(Saved entries)
^^^^^^^^
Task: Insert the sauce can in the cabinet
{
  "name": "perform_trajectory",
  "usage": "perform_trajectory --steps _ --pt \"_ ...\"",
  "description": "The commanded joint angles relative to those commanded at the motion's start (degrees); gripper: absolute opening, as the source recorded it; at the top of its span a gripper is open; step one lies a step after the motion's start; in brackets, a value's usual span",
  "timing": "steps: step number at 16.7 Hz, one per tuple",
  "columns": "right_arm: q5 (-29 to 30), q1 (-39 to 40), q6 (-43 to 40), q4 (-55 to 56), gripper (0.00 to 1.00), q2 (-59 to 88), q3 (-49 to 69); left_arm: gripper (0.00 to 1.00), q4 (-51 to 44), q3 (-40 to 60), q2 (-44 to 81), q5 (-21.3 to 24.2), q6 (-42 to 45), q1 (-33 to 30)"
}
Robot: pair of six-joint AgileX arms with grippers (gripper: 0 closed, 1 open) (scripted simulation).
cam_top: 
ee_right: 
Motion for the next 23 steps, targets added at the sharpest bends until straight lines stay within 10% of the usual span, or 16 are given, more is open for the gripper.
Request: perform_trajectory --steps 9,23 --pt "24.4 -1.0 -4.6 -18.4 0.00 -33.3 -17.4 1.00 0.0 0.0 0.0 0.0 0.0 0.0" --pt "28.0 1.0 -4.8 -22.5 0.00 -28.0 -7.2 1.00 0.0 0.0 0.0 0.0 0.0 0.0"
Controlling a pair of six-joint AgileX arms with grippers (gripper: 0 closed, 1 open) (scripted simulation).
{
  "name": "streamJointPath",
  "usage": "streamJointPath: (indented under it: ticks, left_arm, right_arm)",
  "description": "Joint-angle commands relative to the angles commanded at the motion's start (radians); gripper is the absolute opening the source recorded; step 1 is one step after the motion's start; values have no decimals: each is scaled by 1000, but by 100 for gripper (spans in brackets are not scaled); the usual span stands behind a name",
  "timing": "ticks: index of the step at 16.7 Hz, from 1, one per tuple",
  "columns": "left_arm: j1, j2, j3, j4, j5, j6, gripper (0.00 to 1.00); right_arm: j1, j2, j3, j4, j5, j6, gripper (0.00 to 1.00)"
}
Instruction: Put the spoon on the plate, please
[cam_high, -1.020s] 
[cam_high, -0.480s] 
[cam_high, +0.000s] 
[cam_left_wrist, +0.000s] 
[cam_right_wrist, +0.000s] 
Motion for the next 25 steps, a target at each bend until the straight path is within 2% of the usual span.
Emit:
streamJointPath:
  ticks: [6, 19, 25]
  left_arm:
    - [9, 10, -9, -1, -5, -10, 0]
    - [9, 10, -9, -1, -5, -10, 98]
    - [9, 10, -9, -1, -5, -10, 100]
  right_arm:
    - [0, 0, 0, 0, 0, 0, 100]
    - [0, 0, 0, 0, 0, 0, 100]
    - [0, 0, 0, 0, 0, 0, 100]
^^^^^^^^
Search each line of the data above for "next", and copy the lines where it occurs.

Response ::
Motion for the next 23 steps, targets added at the sharpest bends until straight lines stay within 10% of the usual span, or 16 are given, more is open for the gripper.
Motion for the next 25 steps, a target at each bend until the straight path is within 2% of the usual span.

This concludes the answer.